It is then a straightforward task to plot the two curves. We notice that the graph of the function is a parabola. If the derivative is negative, the graph of \(f(x)\) is decreasing. If the derivative is positive, the graph of the function \(f(x)\) is increasing. The graph of \(f(x)\) reaches its minimum at the vertex, which is also where \(f'(x)=0\text{.}\) We also notice that the derivative of this parabola seems to be a straight line.
Several of our observations from this example work in general.
  • Looking at a single point, the derivative of a function is the slope of the line tangent to the graph at that point.
  • The tangent line is a best linear approximation to the graph at a point.
  • Looking at the derivative at lots of points, the graph of a function is increasing when the derivative is positive, and the graph of a function is decreasing when the derivative is negative.
  • For the graph to have a point that is locally a maximum or minimum, the derivative cannot be positive or negative, so the derivative must either be zero or undefined for the graph of the function to have a maximum or minimum.
Finding places where functions reach their highest and lowest values is an important activity in mathematics. We will look at these applications in more depth in upcoming sections. The reader is warned that we can have places where the derivative is zero but the function is still increasing or decreasing.
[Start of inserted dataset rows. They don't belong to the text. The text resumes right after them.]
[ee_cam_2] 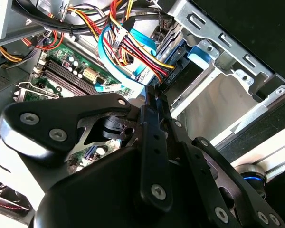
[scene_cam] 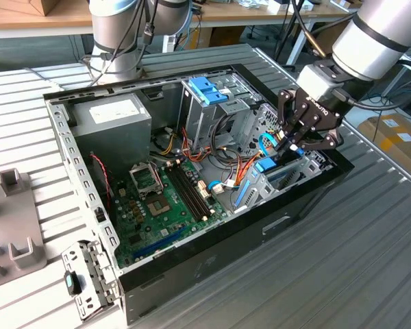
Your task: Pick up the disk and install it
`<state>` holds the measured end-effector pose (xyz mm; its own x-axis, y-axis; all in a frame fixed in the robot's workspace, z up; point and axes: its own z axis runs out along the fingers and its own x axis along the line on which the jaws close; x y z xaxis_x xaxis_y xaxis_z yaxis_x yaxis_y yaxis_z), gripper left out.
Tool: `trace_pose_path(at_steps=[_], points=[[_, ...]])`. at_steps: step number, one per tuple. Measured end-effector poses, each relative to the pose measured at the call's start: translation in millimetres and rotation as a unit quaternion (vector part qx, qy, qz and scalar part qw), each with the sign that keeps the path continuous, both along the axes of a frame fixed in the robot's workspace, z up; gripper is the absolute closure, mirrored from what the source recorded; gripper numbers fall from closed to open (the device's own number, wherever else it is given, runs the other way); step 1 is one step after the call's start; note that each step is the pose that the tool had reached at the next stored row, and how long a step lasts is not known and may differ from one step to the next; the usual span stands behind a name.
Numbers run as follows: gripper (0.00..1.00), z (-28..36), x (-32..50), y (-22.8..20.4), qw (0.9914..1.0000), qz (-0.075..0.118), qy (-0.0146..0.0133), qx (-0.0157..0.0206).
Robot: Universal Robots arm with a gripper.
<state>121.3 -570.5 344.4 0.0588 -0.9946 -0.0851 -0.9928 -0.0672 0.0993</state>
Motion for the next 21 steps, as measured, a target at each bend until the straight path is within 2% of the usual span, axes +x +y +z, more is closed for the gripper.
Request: trace_pose_path(at_steps=[4,9,10,11,13,14,19,21], points=[[0.84,4.5,0.0,0.0,1.0,0.0,0.0,-0.0001],[0.84,4.4,0.0,-1.0,0.99999,-0.005,0.0,-0.0003],[0.84,2.3,0.0,-1.6,0.99993,-0.011,0.0,-0.0002],[0.84,-3.0,0.1,-1.9,0.99993,-0.012,0.0001,-0.0003],[0.7,-3.5,0.1,-2.0,0.99993,-0.012,0.0001,-0.0002],[0.7,-3.5,0.1,-2.0,0.99993,-0.012,0.0001,-0.0003],[0.7,0.1,0.1,-2.0,0.99993,-0.012,0.0001,-0.0002],[0.7,4.0,0.1,-2.0,0.99993,-0.012,0.0001,-0.0002]])
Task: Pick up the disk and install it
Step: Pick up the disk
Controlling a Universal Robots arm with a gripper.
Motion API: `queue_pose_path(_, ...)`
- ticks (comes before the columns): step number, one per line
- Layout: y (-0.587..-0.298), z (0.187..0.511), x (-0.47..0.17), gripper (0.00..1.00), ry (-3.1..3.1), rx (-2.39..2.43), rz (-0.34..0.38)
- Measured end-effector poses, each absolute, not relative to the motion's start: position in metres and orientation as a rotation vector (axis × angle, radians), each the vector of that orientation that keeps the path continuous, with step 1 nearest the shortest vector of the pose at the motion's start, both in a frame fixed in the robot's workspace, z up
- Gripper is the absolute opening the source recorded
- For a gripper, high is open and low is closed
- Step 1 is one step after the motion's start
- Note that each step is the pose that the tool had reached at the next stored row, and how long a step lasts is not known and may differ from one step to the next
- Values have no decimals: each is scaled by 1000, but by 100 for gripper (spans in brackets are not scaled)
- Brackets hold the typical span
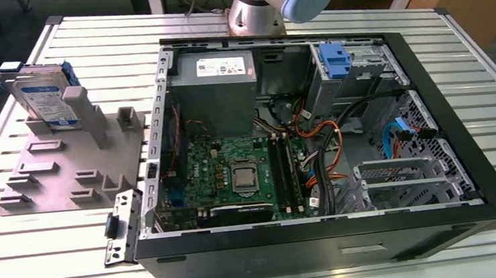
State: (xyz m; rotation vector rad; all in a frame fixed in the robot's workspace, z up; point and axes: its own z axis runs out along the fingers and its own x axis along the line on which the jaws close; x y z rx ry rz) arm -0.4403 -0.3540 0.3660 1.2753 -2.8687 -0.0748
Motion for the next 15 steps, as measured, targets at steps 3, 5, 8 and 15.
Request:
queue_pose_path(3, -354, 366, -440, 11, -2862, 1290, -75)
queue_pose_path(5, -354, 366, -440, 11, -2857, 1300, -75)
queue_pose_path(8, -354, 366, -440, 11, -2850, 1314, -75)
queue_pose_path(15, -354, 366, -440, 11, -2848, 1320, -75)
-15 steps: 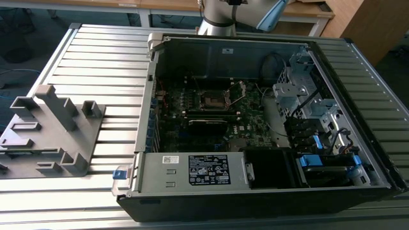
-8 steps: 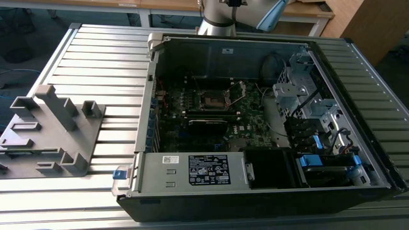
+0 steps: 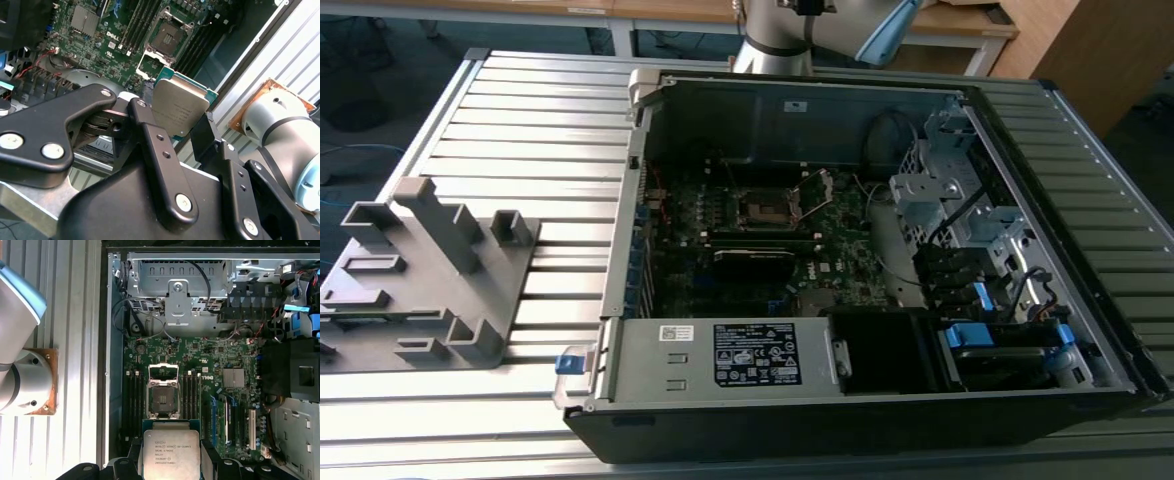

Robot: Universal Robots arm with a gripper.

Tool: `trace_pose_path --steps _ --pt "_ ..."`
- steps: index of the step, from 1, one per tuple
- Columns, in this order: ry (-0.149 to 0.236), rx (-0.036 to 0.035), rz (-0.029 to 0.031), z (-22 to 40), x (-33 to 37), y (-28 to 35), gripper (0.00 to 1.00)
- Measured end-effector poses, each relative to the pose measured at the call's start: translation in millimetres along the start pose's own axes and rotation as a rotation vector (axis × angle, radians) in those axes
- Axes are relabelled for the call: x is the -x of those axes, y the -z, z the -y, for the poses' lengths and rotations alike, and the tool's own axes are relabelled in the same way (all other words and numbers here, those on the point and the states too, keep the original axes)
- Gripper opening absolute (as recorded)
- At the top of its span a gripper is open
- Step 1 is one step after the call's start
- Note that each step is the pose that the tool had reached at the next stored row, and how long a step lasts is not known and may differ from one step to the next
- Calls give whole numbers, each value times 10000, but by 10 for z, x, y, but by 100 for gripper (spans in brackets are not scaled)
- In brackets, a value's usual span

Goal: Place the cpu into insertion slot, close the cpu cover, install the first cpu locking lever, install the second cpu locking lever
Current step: 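Place the cpu into insertion slot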

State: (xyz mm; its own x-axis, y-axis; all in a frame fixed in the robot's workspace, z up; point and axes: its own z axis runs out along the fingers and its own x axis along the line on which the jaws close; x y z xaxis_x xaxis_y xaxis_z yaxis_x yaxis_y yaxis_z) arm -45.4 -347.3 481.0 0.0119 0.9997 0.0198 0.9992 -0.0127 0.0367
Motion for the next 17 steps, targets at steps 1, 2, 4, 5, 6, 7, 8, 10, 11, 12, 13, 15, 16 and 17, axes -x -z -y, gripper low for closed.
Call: trace_pose_path --steps 1,2,4,5,6,7,8,10,11,12,13,15,16,17 --pt "0 -1 2 0 0 -9 54" --pt "0 -1 2 1 0 -16 54" --pt "0 -1 2 1 1 -17 54" --pt "0 -2 3 1 1 -17 54" --pt "0 -1 2 1 1 -18 54" --pt "0 -1 1 1 1 -19 54" --pt "0 -1 2 1 1 -19 54" --pt "0 -1 2 1 1 -19 54" --pt "0 -1 2 1 1 -20 54" --pt "0 -1 2 1 1 -20 54" --pt "0 -2 2 1 0 -20 54" --pt "0 0 -1 1 1 -30 54" --pt "0 -1 1 2 1 -38 54" --pt "0 -1 2 2 1 -49 54"
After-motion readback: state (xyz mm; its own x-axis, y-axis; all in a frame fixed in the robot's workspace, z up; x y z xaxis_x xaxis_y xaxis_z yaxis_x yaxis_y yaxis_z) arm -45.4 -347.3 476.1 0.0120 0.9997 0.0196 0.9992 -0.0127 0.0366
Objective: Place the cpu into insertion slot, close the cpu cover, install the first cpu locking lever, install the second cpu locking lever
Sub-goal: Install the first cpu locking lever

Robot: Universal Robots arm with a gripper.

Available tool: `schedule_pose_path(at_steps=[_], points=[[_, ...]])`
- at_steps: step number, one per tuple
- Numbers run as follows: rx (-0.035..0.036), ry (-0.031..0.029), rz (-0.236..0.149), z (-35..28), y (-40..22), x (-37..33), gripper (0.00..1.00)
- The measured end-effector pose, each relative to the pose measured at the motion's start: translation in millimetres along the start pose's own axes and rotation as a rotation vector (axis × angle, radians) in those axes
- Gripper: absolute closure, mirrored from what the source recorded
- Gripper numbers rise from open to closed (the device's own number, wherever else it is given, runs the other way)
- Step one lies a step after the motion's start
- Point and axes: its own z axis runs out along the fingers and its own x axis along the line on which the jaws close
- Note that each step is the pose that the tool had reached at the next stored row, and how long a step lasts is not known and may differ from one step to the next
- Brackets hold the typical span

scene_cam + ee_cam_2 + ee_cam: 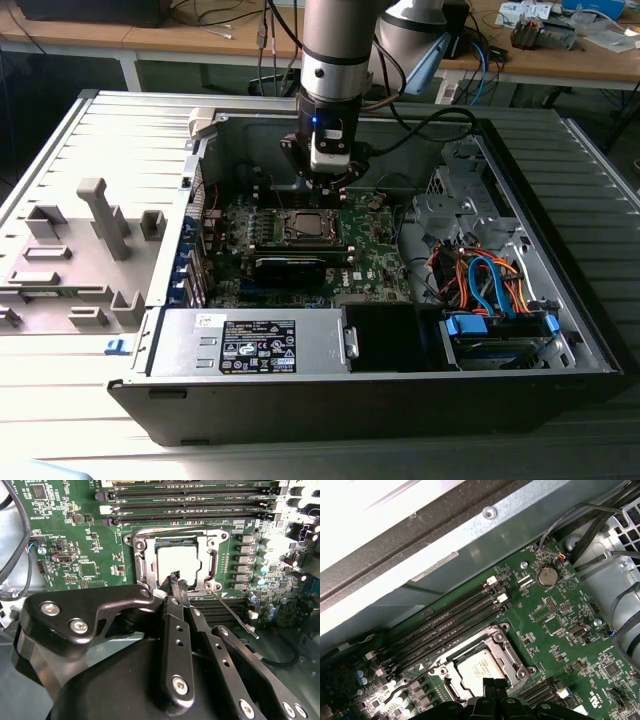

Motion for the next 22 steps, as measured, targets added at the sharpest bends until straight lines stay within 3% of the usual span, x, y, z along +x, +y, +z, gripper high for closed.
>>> schedule_pose_path(at_steps=[22], points=[[0.0002, -0.0006, -0.02, 0.0, 0.0, 0.0, 0.89]])
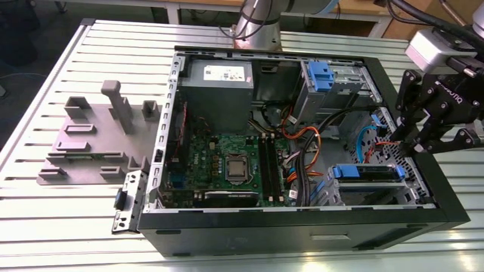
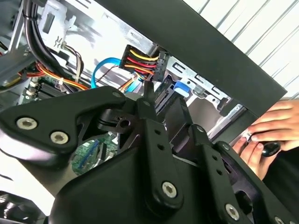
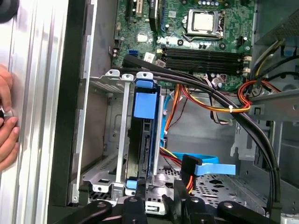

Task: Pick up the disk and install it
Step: 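Insert the first disk wire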

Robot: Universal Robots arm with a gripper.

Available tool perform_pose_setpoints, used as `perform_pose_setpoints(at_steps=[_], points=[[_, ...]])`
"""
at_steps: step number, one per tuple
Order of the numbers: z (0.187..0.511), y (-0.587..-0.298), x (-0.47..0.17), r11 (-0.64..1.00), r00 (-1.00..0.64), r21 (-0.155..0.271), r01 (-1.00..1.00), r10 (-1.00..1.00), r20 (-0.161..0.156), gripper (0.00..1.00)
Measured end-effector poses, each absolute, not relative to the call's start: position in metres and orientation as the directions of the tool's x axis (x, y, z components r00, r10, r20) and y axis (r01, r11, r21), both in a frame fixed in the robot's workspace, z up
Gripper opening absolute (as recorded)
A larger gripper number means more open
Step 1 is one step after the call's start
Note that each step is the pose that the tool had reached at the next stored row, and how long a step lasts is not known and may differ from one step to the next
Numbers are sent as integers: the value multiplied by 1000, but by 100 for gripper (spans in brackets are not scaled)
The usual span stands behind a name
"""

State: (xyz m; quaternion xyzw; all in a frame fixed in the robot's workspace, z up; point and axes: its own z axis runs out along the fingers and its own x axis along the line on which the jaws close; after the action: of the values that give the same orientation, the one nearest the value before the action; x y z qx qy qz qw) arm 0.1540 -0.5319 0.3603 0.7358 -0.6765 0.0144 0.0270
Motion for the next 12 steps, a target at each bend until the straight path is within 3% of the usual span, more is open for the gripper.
perform_pose_setpoints(at_steps=[9, 12], points=[[360, -530, 154, -138, 139, 22, -990, -989, 59, 37], [360, -529, 154, -143, 145, 24, -989, -987, 73, 37]])
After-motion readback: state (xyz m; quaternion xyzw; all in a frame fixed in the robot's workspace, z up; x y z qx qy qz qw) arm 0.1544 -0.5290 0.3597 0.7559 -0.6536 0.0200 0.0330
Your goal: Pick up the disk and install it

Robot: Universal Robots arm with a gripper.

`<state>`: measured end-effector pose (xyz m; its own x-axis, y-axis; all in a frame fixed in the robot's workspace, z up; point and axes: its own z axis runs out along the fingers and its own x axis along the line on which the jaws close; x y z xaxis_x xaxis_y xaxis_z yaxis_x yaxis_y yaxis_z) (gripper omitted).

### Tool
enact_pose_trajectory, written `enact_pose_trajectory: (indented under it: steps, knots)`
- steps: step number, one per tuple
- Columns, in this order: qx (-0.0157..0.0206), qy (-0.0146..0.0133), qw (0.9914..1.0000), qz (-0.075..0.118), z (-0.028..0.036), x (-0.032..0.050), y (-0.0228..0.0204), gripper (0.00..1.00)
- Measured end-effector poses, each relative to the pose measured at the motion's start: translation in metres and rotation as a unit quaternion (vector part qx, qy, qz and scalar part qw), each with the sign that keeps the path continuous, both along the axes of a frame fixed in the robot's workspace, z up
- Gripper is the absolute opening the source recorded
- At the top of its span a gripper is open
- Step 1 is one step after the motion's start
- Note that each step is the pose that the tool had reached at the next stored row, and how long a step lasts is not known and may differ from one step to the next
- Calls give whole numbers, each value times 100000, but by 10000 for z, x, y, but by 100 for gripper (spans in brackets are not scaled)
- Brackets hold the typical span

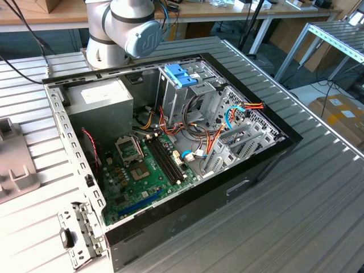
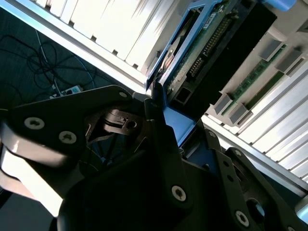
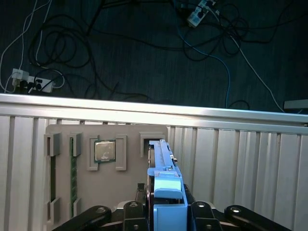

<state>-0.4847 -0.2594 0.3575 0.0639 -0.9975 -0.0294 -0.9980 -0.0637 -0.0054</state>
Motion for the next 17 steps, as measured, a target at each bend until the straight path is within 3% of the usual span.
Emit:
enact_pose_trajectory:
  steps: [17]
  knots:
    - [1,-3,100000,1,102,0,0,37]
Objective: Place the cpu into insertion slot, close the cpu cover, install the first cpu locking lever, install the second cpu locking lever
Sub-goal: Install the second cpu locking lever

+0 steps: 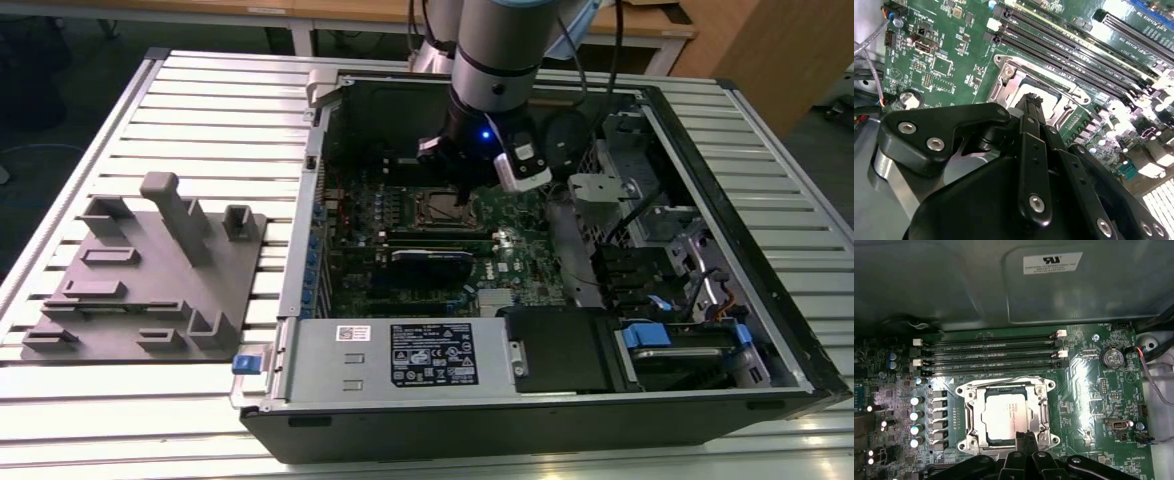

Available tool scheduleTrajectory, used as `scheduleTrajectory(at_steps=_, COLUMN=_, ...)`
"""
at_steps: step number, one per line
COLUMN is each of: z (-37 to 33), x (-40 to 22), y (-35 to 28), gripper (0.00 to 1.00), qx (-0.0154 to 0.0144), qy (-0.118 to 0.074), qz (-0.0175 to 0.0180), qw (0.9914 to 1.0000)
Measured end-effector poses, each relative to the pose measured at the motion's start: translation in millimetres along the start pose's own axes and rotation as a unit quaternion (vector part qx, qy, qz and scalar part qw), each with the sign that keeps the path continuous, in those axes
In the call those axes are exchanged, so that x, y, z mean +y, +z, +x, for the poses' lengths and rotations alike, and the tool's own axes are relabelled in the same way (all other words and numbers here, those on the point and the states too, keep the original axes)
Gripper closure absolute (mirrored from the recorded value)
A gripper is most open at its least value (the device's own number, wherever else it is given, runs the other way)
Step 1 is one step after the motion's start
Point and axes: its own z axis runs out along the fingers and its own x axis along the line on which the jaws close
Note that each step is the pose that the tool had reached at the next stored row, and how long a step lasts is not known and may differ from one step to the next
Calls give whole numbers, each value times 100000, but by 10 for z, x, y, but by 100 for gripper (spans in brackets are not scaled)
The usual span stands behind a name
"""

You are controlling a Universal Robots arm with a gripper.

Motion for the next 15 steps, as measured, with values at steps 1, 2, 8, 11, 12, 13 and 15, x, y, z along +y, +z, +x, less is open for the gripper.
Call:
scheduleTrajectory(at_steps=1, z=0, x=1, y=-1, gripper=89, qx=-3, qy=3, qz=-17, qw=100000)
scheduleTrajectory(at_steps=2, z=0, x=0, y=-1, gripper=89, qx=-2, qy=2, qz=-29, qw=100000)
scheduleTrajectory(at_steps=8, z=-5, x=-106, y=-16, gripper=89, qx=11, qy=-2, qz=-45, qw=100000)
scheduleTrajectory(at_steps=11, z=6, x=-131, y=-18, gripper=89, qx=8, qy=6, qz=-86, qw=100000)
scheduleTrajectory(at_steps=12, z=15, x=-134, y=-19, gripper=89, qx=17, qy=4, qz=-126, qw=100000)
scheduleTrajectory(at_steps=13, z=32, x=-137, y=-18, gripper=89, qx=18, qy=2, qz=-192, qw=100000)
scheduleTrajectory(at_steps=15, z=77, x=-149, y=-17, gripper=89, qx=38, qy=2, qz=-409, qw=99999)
Example 3.2.12. The derivative of a more complicated function.

Compare the graph of \(f(x)=x^3 (x^2-36)\) and the graph of its derivative, using separate axes for the two graphs. What features of the graph of \(f(x)\) can be located by using the graph of \(f'(x)\text{?}\)
Solution.
The setup for this example is very similar to the last problem.
Since the values of \(f(x)\) range between -500 and 1500, we note that \(f(x)\) is the blue graph and uses the axis in the center of the graph. Similarly the values of \(f'(x)\) range between -500 and 2500, we note that \(f'(x)\) is the red graph and uses the axis on the side of the graph.
This time we notice three places where the derivative seems to be zero, when \(x\) is near \(-5\text{,}\) \(0\text{,}\) and \(5\text{.}\) We use goal seek on the derivative and find that the derivative is zero when \(x=-4.648\text{,}\) 0, or 4.648. Looking at the graph of f(x) at those points, we see that \(f(x)\) has a maximum when \(x=-4.648\text{,}\) and a minimum when \(x=-4.648\text{.}\) When \(x=0\text{,}\) \(f(x)\) is neither a maximum nor a minimum.
In the next chapter, we will look at ways to find the derivative of a function symbolically. We can already reason our way to symbolically finding the derivative of simple functions. If our function \(f(x)\) is constant or linear, then the graph of the function is its own tangent line, so the derivative is simply the slope of the graph. For quadratic functions we noticed that the graph of the derivative seems to be linear. If we can guess the form of the derivative, we can use trendlines to produce a formula.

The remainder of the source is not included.